Des habitants de Colombo fuyaient vendredi sur des canots pneumatiques et des radeaux de fortune la capitale sri-lankaise inondée après de nouvelles pluies qui ont contraint 500 000 personnes à quitter leur logement, tandis que le bilan dans le pays s’élève déjà à soixante-quatre morts.

Le Sri Lanka est touché depuis près d’une semaine par les plus fortes pluies enregistrées depuis un quart de siècle. Elles ont déclenché localement d’énormes glissements de terrain, ensevelissant les victimes parfois sous quinze mètres de boue.

Plus d’une soixantaine de personnes ont trouvé la mort dans cette catastrophe et des dizaines d’autres sont portées disparues dans deux villages situés à une centaine de kilomètres de la capitale.

Le président Maithripala Sirisena a exhorté la population à accueillir les sinistrés et à proposer argent et nourriture pour soutenir les plus en difficultés. Il a déclaré lors d’un discours télévisé :

« Nous avons déjà reçu de l’aide de nos amis de la communauté internationale. Nous demandons maintenant à chacun, citoyens, entreprises et ONG de nous aider à soutenir les victimes.

L’Inde a annoncé ainsi l’envoi de deux navires et d’un avion avec de l’aide d’urgence.

Selon le centre de gestion des catastrophes, vingt-et-un des vingt-cinq districts du pays ont été touchés tandis que 300 000 personnes ont dû se réfugier dans des centres d’hébergement d’urgence et 200 000 chez des proches.  Le ministre des Finances Ravi Karunanayake a souligné que

« Quelque 500 000 personnes ont dû quitter leur logement.
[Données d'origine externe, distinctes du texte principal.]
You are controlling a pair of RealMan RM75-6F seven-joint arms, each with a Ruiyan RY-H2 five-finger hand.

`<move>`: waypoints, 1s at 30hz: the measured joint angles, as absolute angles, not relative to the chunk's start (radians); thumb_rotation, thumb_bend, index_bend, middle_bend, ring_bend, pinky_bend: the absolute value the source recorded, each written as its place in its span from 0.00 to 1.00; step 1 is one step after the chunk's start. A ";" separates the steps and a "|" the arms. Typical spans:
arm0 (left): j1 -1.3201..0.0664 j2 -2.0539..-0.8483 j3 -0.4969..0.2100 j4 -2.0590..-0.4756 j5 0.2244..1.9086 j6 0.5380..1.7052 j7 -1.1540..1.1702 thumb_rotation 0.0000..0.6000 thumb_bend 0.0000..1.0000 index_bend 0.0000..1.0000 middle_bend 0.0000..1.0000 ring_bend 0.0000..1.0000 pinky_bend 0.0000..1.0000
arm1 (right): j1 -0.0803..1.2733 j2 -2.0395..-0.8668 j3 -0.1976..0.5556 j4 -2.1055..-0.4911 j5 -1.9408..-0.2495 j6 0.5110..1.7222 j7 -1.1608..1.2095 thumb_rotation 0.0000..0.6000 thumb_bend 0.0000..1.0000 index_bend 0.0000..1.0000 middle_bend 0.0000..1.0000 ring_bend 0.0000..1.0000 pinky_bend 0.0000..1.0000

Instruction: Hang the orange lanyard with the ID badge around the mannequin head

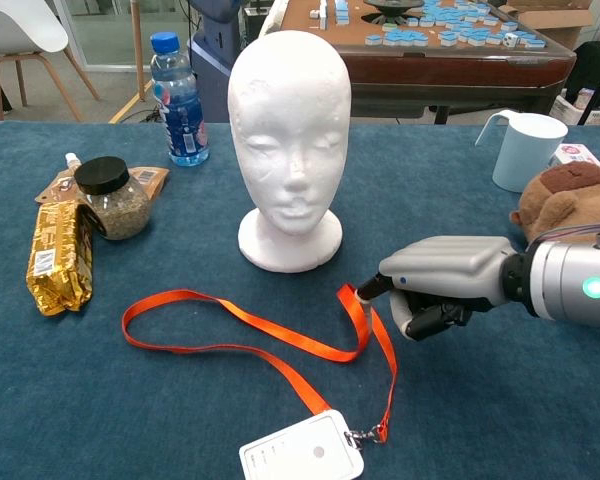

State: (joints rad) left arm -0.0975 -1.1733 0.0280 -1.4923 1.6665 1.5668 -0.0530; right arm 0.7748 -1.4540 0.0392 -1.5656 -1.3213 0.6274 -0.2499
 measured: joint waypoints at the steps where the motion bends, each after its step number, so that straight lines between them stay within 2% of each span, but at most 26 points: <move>1: -0.097 -1.174 0.028 -1.491 1.667 1.568 -0.054 1.00 0.33 0.39 0.67 0.70 0.72 | 0.776 -1.455 0.035 -1.563 -1.316 0.626 -0.251 0.65 1.00 0.36 1.00 1.00 1.00; 9: -0.093 -1.181 0.029 -1.475 1.667 1.573 -0.072 1.00 0.33 0.39 0.67 0.70 0.73 | 0.754 -1.415 0.000 -1.584 -1.288 0.650 -0.252 0.65 1.00 0.36 1.00 1.00 1.00; 18: -0.110 -1.192 0.030 -1.466 1.683 1.557 -0.079 1.00 0.33 0.39 0.67 0.70 0.73 | 0.670 -1.297 -0.080 -1.667 -1.272 0.734 -0.265 0.64 1.00 0.36 1.00 1.00 1.00; 21: -0.115 -1.190 0.030 -1.469 1.683 1.548 -0.074 1.00 0.33 0.39 0.67 0.70 0.73 | 0.641 -1.261 -0.102 -1.696 -1.282 0.774 -0.268 0.63 0.98 0.32 1.00 1.00 1.00; 23: -0.121 -1.186 0.028 -1.474 1.681 1.539 -0.075 1.00 0.33 0.39 0.67 0.70 0.73 | 0.621 -1.249 -0.108 -1.711 -1.298 0.812 -0.265 0.57 0.81 0.25 1.00 1.00 1.00; 26: -0.134 -1.176 0.025 -1.485 1.673 1.515 -0.088 1.00 0.33 0.38 0.67 0.70 0.73 | 0.592 -1.238 -0.109 -1.732 -1.333 0.878 -0.258 0.48 0.40 0.13 1.00 1.00 1.00; 28: -0.148 -1.166 0.020 -1.497 1.667 1.493 -0.095 1.00 0.33 0.37 0.67 0.70 0.73 | 0.573 -1.233 -0.106 -1.750 -1.361 0.928 -0.254 0.48 0.27 0.09 1.00 1.00 1.00; 30: -0.169 -1.156 0.014 -1.512 1.661 1.463 -0.100 1.00 0.33 0.36 0.67 0.70 0.73 | 0.559 -1.230 -0.100 -1.767 -1.389 0.968 -0.253 0.48 0.22 0.08 1.00 1.00 1.00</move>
State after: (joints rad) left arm -0.1688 -1.1560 0.0138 -1.5121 1.6614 1.4633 -0.0996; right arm 0.5591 -1.2304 -0.0999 -1.7673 -1.3892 0.9685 -0.2526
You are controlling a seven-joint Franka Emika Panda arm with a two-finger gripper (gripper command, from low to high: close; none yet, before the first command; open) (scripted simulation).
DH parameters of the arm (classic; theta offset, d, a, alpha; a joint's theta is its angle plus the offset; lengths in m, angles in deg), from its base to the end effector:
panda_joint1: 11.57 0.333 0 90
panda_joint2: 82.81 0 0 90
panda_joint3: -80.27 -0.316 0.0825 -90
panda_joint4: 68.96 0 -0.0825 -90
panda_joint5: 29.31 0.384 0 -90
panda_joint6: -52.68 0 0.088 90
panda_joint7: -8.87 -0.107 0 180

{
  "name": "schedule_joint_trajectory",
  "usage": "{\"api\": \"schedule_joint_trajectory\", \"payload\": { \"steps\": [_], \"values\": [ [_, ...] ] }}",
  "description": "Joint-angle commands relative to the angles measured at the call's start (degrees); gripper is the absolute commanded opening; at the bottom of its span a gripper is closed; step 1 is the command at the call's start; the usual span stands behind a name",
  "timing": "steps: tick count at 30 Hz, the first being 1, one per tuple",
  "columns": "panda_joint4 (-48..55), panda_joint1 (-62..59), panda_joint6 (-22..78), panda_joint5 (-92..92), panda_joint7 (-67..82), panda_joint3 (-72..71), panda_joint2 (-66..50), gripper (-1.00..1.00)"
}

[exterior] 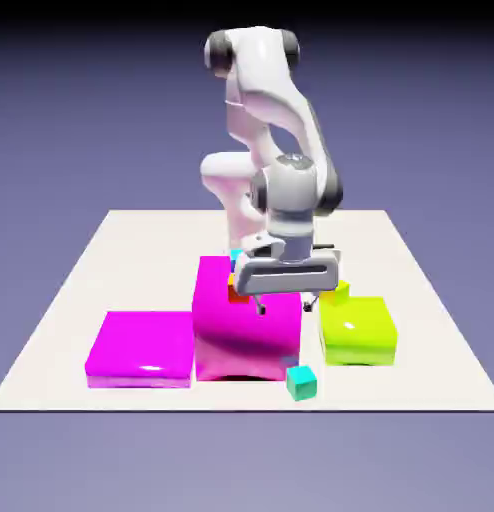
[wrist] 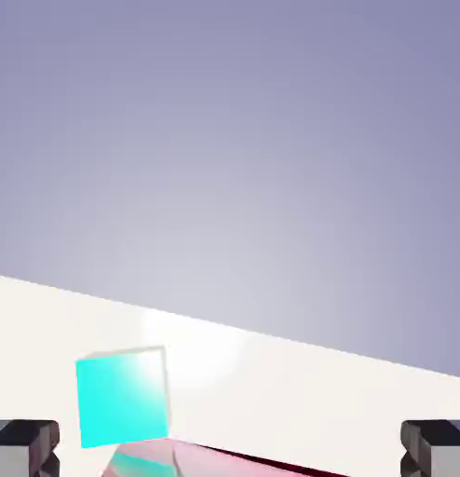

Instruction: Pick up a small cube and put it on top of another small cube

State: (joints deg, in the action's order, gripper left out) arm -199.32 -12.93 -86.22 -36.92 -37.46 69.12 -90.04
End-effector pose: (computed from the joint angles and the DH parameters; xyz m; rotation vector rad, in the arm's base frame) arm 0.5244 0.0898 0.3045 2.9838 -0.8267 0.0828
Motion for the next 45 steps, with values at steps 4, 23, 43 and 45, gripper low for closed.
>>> {"api": "schedule_joint_trajectory", "payload": {
  "steps": [4,23,43,45],
  "values": [
    [6.4,-0.5,7.3,-1.6,-0.8,-2.3,-8.3,0.0],
    [19.4,-2.4,19.8,-6.1,-1.7,-7.8,-24.0,-1.0],
    [-9.1,11.2,29.4,11.6,2.4,-15.1,16.7,-1.0],
    [-10.9,12.6,30.5,13.4,2.0,-14.3,18.0,-1.0]
  ]
}}
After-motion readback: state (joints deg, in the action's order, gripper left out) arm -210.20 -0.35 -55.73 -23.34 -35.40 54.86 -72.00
Diluka Ishani, hébergée dans une école où l’armée fournit repas et lits, a raconté comment sa famille a réussi à fuir les flots mais a tout perdu. Cette mère de deux enfants a déclaré à l’AFP dans le quartier de Kolonnawa, à Colombo :

« Nous avons commencé par aller dans les étages les plus élevés et ensuite nous n’avions plus nulle part où nous réfugier.

Elle a finalement été secourue avec sa famille par un petit canot de l’armée.

« La marine nous a sauvé la vie mais nous avons perdu presque tous nos biens. Notre maison est en ruines, l’eau ayant dépassé le toit.

Les habitants du quartier de Kolonnawa ont construit des radeaux de fortune avec des tonneaux de plastique pour évacuer ceux qui se sont retrouvés pris au piège tandis que la marine a eu recours à des canots pneumatiques pour en aider d’autres.

La zone la plus touchée de la capitale est la banlieue nord-est, le long de la rivière Kelani qui a commencé à sortir de son lit jeudi soir.

Trois personnes ont été tuées à Colombo dans des incidents liés aux inondations et le bilan au niveau national atteint désormais soixante-quatre morts.

Le district de Kegalle, à environ cent kilomètres au nord-est de la capitale a été le plus touché avec trente-quatre morts dans des glissements de terrain. Quelque cent quarante-quatre personnes, dont trente-sept enfants, sont toujours portées disparus depuis ces glissements mardi soir, selon un responsable policier du district. Ce policier a déclaré sous couvert d’anonymat car non autorisé à parler aux médias :

« Nous ne savons pas s’ils étaient tous chez eux au moment de la catastrophe. Il n’y a plus d’espoir de retrouver de survivants dans ces deux villages ensevelis sous quinze mètres de boue.

La pluie est encore tombée dans la nuit à Kegalle, entrainant de nouveaux glissements de terrain pour un bilan inconnu.